A um do dia do regresso da Liga, o dono da Parybeb ainda não viu respondida a solicitação para voltar a abrir junto ao Estádio da Luz, mas já sabe que não vai poder voltar esta época a Alvalade. E garante que entende a justificação.

«O local onde ficamos nos jogos do Sporting é no jardim do Campo Grande e obriga a cortar a estrada. E sem adeptos no estádio, se calhar não se justifica estar a cortar a estrada», concede.

De resto, é notória a paixão com que Daniel Rodrigues fala da vida que abraça há mais de três décadas. E isso também está relacionado com as amizades que foi criando ao longo desse tempo. Ao ponto de, durante o período de confinamento, vários clientes lhe terem telefonado… para desabafar.

«Nós lidamos com pessoas e ao longo de tantos anos, muitos clientes tornaram-se amigos. Tenho clientes de 30 anos e alguns deles têm-me ligado com saudades dos convívios que se faziam em dias de jogo», confidencia.

«O futebol é festa e aquilo que eu faço não é apenas um negócio. É festa também. É o convívio de gente que se conheceu no futebol, que vem de todo o país e que se junta a conviver junto às rulotes», descreve.

«Em dia de jogo, faturamos o equivale a três semanas boas»

A mesma ideia é defendida por Fernando Colaço que, juntamente com a esposa, gere a rulote ‘Naia’, vizinha de um dos espaços de Daniel Rodrigues, junto ao centro comercial Colombo.

Com negócio aberto há três anos, Fernando Colaço explica que a ‘Naia’ funciona diariamente e não apenas em dias de jogo, porém, esses eram os dias que faziam realmente valer a pena.

«Para ter uma ideia, em dia de jogo nós faturávamos o equivalente a três semanas boas. São enchentes de gente que se juntam ali e ficam a conviver com os amigos enquanto comem e bebem qualquer coisa», nota o empresário.

E por isso mesmo, não é apenas do negócio que Fernando Colaço sente falta, tal como diz o gerente do Parybeb. É da vida que um jogo de futebol cria para lá do jogo.

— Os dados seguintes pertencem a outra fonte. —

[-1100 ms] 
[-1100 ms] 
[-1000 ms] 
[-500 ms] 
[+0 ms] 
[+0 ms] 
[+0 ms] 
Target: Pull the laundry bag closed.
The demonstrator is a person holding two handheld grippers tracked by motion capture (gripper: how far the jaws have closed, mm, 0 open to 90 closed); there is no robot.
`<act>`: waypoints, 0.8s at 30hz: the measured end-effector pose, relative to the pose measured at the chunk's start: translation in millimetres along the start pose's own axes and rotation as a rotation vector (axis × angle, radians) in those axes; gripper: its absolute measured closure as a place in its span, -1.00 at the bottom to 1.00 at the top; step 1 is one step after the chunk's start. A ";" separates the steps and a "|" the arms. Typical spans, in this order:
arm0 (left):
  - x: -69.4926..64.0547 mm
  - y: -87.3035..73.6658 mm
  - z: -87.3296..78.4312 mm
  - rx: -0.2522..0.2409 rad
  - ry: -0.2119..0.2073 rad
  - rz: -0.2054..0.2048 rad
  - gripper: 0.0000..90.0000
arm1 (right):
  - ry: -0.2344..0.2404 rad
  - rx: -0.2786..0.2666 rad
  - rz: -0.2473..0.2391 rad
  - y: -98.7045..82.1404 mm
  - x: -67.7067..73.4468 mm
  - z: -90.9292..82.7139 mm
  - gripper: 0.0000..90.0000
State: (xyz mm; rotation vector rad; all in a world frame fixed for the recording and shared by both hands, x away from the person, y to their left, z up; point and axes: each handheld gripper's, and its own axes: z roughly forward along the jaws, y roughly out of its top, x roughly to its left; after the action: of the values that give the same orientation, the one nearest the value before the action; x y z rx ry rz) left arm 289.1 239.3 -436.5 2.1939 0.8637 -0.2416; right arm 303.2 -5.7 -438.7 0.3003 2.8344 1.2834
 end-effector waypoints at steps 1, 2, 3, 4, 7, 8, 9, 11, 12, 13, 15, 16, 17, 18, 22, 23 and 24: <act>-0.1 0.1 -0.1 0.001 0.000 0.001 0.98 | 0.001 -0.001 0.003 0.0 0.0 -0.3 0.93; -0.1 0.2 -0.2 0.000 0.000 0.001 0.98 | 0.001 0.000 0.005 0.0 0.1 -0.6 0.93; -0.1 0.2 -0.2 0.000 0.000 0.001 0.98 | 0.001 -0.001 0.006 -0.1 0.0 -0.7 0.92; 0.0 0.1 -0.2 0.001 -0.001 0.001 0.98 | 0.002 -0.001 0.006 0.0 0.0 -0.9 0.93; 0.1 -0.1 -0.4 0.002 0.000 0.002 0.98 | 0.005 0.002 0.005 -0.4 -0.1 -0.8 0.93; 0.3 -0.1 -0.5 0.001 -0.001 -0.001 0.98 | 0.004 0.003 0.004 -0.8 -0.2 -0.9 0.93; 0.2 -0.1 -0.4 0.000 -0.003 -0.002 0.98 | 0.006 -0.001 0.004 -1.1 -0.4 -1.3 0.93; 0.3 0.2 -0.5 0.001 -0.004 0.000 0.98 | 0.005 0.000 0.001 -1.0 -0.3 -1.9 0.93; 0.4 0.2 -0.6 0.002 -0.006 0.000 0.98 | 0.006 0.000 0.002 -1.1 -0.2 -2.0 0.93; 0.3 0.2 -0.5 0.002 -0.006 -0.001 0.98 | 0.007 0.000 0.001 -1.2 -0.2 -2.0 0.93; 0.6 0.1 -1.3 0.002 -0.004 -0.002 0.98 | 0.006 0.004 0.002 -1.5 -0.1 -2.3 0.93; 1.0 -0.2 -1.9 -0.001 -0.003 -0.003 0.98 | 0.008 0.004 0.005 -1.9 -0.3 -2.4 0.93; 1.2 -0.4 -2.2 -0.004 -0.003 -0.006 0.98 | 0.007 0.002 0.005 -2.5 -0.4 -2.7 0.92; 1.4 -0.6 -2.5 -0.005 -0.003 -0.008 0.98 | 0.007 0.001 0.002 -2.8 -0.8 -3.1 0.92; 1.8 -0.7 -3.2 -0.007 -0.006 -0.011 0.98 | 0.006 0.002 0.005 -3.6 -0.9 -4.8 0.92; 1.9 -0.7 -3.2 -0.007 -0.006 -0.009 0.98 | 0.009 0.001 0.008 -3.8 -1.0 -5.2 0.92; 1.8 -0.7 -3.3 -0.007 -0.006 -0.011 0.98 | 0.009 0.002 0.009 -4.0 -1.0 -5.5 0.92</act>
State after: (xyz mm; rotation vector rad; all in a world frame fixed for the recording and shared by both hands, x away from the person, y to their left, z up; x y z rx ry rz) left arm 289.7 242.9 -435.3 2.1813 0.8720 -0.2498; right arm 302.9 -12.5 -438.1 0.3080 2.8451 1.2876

«O convívio que se gera nesses dias é muito bonito e importante. Há amigos que só se encontram em dia de jogo, fazem de uma rulote o ponto de encontro e ficam ali a conviver. Nós percebemos que o futebol é também um escape dos problemas de todos os dias e assistimos a isso em dias de jogo», assegura.

Ainda assim, com três anos desta vida, a estabilidade financeira dos proprietários da ‘Naia’ não permite falar com tanto distanciamento dos rendimentos perdidos, como faz Daniel Rodrigues. Mesmo que Fernando Colaço tenha um emprego que não o obrigou a parar nestes últimos meses.

«Financeiramente foi complicado. O dinheiro que tínhamos conseguido economizar nos últimos anos, tivemos de o gastar agora», revela o comerciante que reabriu o seu espaço na segunda-feira.

«Durante a semana, a maior parte do movimento vem de gente que trabalha no Colombo ou nos escritórios aqui em volta. No primeiro dia que abrimos, posso dizer só que tivemos 30 euros de lucro», lamenta.

Ora, tendo isso em conta, e apesar de saber que não viver as enchentes de público habituais em jogos do Benfica, Fernando Colaço espera que o Benfica-Tondela desta quinta-feira ajude a animar o negócio.

«Apesar de ser à porta fechada, o jogo pode gerar algum movimento. Como temos televisões na rulote, temos esperança que algumas pessoas fiquem por ali a ver a bola e a beber umas cervejinhas», deseja.

Para isso, já foram tomadas todas as medidas de segurança impostas pelas autoridades.

«Temos de ter vários cuidados: gel desinfetante nas duas pontas da rulote, luvas, máscaras e desinfetante para nós e os clientes têm de estar a um metro e meio do balcão e com distância entre eles», informa.

No fundo, também aqui se vai viver uma nova realidade. Uma realidade menos colorida, mais distante, com menos abraços. E nem os cheiros de sempre vão voltar ao futebol.